In [1]:
import numpy as np
import pandas as pd
import datetime
import time

import pyspark.sql.functions as fn
from pyspark.sql import SparkSession
from pyspark.sql import SQLContext

from pyspark.ml.feature import HashingTF, IDF, Tokenizer
from pyspark.ml.feature import RegexTokenizer, StopWordsRemover, CountVectorizer
from pyspark.ml import Pipeline
from pyspark.ml.feature import StringIndexer, IndexToString

import seaborn as sns
sns.set(style="darkgrid")
%matplotlib inline
import matplotlib.pyplot as plt
plt.rcParams['figure.figsize'] = [16,18]

In [2]:
spark = SparkSession.builder.appName("Ads").getOrCreate()
sqlContext = SQLContext(spark.sparkContext)

df = sqlContext.read.\
        parquet("/Users/theinfamouswayne/Documents/SametimeFileTransfers/coopsw_v2/Sample/cart_item_purchase/")

### <font color='light silver'>Faster toPandas()<font>

In [6]:
def _map_to_pandas(rdds):
    """ Needs to be here due to pickling issues """
    return [pd.DataFrame(list(rdds))]

def toPandas(df, n_partitions=None):
    """
    Returns the contents of `df` as a local `pandas.DataFrame` in a speedy fashion.
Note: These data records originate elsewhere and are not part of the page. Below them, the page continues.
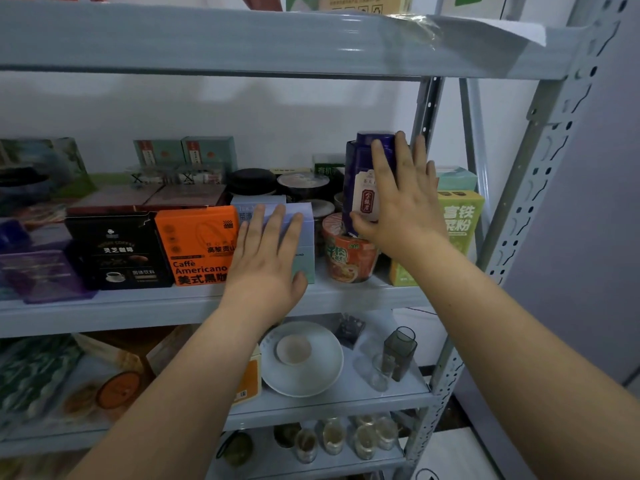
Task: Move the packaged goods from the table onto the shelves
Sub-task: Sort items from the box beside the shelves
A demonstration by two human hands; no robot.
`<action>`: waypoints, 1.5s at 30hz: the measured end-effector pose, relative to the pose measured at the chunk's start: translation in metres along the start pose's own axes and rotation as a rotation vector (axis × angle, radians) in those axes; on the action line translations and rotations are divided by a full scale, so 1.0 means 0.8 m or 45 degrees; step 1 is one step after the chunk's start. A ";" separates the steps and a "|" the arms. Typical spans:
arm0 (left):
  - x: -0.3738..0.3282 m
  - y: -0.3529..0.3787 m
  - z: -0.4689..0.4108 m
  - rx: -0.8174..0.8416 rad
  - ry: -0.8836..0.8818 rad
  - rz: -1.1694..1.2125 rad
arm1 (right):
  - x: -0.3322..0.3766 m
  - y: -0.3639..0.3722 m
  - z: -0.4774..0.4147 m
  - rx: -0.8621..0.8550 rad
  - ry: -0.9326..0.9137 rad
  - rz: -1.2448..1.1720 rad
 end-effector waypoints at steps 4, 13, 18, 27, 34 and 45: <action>-0.002 0.004 0.004 -0.133 0.038 0.003 | 0.004 0.011 0.026 -0.017 -0.045 -0.062; 0.013 0.020 0.018 -0.267 0.333 0.063 | 0.037 0.056 0.111 -0.042 0.012 0.006; 0.008 0.037 0.044 -0.232 0.557 0.167 | 0.066 0.063 0.181 0.052 0.171 0.091; -0.102 0.057 0.134 -0.082 1.080 0.464 | 0.097 0.017 0.378 0.253 0.631 0.358; -0.212 0.027 0.278 0.046 1.516 0.749 | 0.146 -0.066 0.570 0.243 1.050 0.488; -0.324 -0.116 0.697 0.282 2.481 0.884 | 0.436 -0.249 0.947 0.120 2.028 0.756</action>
Point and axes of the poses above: each hand's wrist, its own z-axis away from the middle knuckle, its own y-axis out of the palm, x = y × z, the point moved 2 cm from there along -z, towards the middle knuckle, and after that the axes turned 7 degrees about x, right-handed, at the moved point
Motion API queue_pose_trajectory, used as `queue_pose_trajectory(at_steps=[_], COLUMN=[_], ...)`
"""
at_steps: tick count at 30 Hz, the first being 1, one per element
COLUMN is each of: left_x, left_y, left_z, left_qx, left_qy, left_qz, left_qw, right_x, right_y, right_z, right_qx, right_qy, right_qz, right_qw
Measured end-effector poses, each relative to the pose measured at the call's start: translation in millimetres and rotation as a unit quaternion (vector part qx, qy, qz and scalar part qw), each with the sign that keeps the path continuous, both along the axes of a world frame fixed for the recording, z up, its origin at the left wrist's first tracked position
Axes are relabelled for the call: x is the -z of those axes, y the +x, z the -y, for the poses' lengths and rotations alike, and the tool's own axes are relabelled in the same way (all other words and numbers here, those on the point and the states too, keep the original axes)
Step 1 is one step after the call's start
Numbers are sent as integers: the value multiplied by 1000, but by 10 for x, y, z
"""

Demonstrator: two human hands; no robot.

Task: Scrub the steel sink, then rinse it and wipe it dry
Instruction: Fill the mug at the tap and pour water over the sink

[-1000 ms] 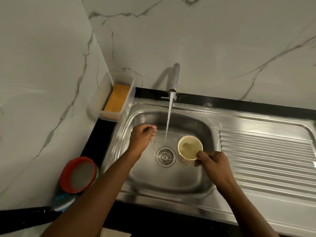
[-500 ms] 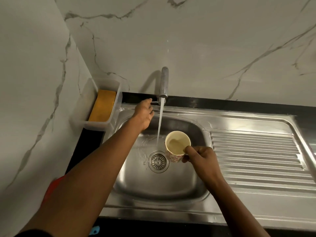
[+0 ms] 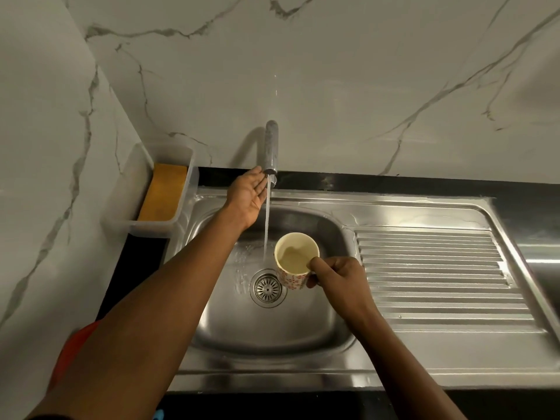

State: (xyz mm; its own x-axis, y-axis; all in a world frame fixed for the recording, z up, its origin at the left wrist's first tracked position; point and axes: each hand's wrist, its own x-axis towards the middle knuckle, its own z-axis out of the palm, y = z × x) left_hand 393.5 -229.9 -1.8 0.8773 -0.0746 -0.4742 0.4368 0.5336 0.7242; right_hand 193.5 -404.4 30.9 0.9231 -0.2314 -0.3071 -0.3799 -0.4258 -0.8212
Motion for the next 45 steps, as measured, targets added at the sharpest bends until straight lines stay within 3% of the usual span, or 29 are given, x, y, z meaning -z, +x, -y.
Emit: queue_pose_trajectory(at_steps=[10,15,18,33,45], left_x=[-114,-246,-300,-332,-16], left_y=[-206,-711,-1120,-2553,-2956], left_z=[-46,-120,-198,-773,-1161], left_qx=[80,55,34,-155,-176], left_qy=[103,234,265,256,223], left_qz=[24,35,43,-6,-73], left_qw=[991,970,963,954,956], right_x=[-58,-123,-165,-196,86], right_y=[-68,-30,26,286,546], right_z=[37,9,-38,-733,-2110], right_qx=[-1,-5,-25,-151,-235], right_qy=[5,18,20,57,83], right_qz=[7,13,29,45,10], right_qw=[1000,1000,999,986,968])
The DataFrame is
    repartitioned if `n_partitions` is passed.
    :param df:              pyspark.sql.DataFrame
    :param n_partitions:    int or None
    :return:                pandas.DataFrame
    """
    if n_partitions is not None: df = df.repartition(n_partitions)
    df_pand = df.rdd.mapPartitions(_map_to_pandas).collect()
    df_pand = pd.concat(df_pand)
    df_pand.columns = df.columns
    return df_pand

## Using "sessionId" creating "Binary Product Basket"

In [7]:
product = df.select(['productEAN','sessionId']).distinct()
basket = product.groupby('sessionId').agg(fn.countDistinct('productEAN').alias('productBasket'))

#### <font color='light silver'>Label Encoding<font>

In [8]:
stringIndexer = StringIndexer(inputCol='productEAN', outputCol='indexEAN')
pipeline = Pipeline(stages=[stringIndexer])
# Fit the pipeline to training documents.
pipelineFit = pipeline.fit(product)
dataset = pipelineFit.transform(product)

#### <font color='light silver'>Reverse Mapping<font> 

In [9]:
to_join = toPandas(df.select('productName','productEAN').distinct())
to_join = to_join.drop_duplicates('productEAN')
to_join.productEAN = to_join.productEAN.astype(int)
to_join = to_join.set_index('productEAN')
# to_join.info()
idx_to_ean = IndexToString(inputCol="indexEAN", outputCol="IndexValue")
idx_to_ean = idx_to_ean.transform(dataset).distinct()
idx_pd = toPandas(idx_to_ean.drop('sessionId','IndexValue').distinct()).drop_duplicates('productEAN')
idx_pd.productEAN = idx_pd.productEAN.astype(int)
idx_pd = idx_pd.set_index('productEAN')

# Index to Names mapping
idx_to_name = idx_pd.join(to_join,on='productEAN')
idx_to_name = idx_to_name.sort_values('indexEAN')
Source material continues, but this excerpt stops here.